## Work to complete
All of the material must be duplicated exactly, line by line.

## Data segment

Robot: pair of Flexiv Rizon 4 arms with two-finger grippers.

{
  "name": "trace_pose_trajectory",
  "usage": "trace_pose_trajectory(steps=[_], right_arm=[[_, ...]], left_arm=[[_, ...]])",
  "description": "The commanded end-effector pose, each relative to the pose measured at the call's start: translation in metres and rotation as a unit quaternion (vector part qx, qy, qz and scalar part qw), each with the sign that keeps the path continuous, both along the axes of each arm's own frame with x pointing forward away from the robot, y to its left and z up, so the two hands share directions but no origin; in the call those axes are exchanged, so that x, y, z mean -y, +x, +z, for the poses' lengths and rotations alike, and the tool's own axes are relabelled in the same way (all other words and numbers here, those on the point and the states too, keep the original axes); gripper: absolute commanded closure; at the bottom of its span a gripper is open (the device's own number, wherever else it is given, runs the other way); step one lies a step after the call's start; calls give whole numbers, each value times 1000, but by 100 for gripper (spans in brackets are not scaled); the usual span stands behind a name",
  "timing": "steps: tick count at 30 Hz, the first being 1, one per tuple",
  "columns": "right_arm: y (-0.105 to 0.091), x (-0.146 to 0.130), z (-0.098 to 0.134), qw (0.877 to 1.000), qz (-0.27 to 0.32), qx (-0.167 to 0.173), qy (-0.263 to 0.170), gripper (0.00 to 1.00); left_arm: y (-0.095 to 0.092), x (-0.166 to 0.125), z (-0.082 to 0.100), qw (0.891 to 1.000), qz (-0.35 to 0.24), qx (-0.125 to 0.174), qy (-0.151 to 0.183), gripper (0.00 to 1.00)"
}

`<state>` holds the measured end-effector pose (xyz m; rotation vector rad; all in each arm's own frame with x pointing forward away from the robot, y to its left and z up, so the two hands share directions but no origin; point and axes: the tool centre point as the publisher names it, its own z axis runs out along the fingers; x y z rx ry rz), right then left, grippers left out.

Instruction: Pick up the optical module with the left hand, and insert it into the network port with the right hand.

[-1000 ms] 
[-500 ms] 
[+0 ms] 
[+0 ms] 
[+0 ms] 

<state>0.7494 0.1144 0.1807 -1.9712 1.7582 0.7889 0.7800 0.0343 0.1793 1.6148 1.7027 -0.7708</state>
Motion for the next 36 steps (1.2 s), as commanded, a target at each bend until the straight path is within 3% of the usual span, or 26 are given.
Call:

## Problem solution
Robot: pair of Flexiv Rizon 4 arms with two-finger grippers.

{
  "name": "trace_pose_trajectory",
  "usage": "trace_pose_trajectory(steps=[_], right_arm=[[_, ...]], left_arm=[[_, ...]])",
  "description": "The commanded end-effector pose, each relative to the pose measured at the call's start: translation in metres and rotation as a unit quaternion (vector part qx, qy, qz and scalar part qw), each with the sign that keeps the path continuous, both along the axes of each arm's own frame with x pointing forward away from the robot, y to its left and z up, so the two hands share directions but no origin; in the call those axes are exchanged, so that x, y, z mean -y, +x, +z, for the poses' lengths and rotations alike, and the tool's own axes are relabelled in the same way (all other words and numbers here, those on the point and the states too, keep the original axes); gripper: absolute commanded closure; at the bottom of its span a gripper is open (the device's own number, wherever else it is given, runs the other way); step one lies a step after the call's start; calls give whole numbers, each value times 1000, but by 100 for gripper (spans in brackets are not scaled); the usual span stands behind a name",
  "timing": "steps: tick count at 30 Hz, the first being 1, one per tuple",
  "columns": "right_arm: y (-0.105 to 0.091), x (-0.146 to 0.130), z (-0.098 to 0.134), qw (0.877 to 1.000), qz (-0.27 to 0.32), qx (-0.167 to 0.173), qy (-0.263 to 0.170), gripper (0.00 to 1.00); left_arm: y (-0.095 to 0.092), x (-0.166 to 0.125), z (-0.082 to 0.100), qw (0.891 to 1.000), qz (-0.35 to 0.24), qx (-0.125 to 0.174), qy (-0.151 to 0.183), gripper (0.00 to 1.00)"
}

`<state>` holds the measured end-effector pose (xyz m; rotation vector rad; all in each arm's own frame with x pointing forward away from the robot, y to its left and z up, so the two hands share directions but no origin; point and axes: the tool centre point as the publisher names it, its own z axis runs out along the fingers; x y z rx ry rz), right then left, grippers left out.

Instruction: Pick up the optical module with the left hand, and insert it into the network port with the right hand.

[-1000 ms] 
[-500 ms] 
[+0 ms] 
[+0 ms] 
[+0 ms] 

<state>0.7494 0.1144 0.1807 -1.9712 1.7582 0.7889 0.7800 0.0343 0.1793 1.6148 1.7027 -0.7708</state>
Motion for the next 36 steps (1.2 s), as commanded, a target at each bend until the straight path is within 3% of the usual span, or 26 are given.
Call:

Nothing else is required to complete the output.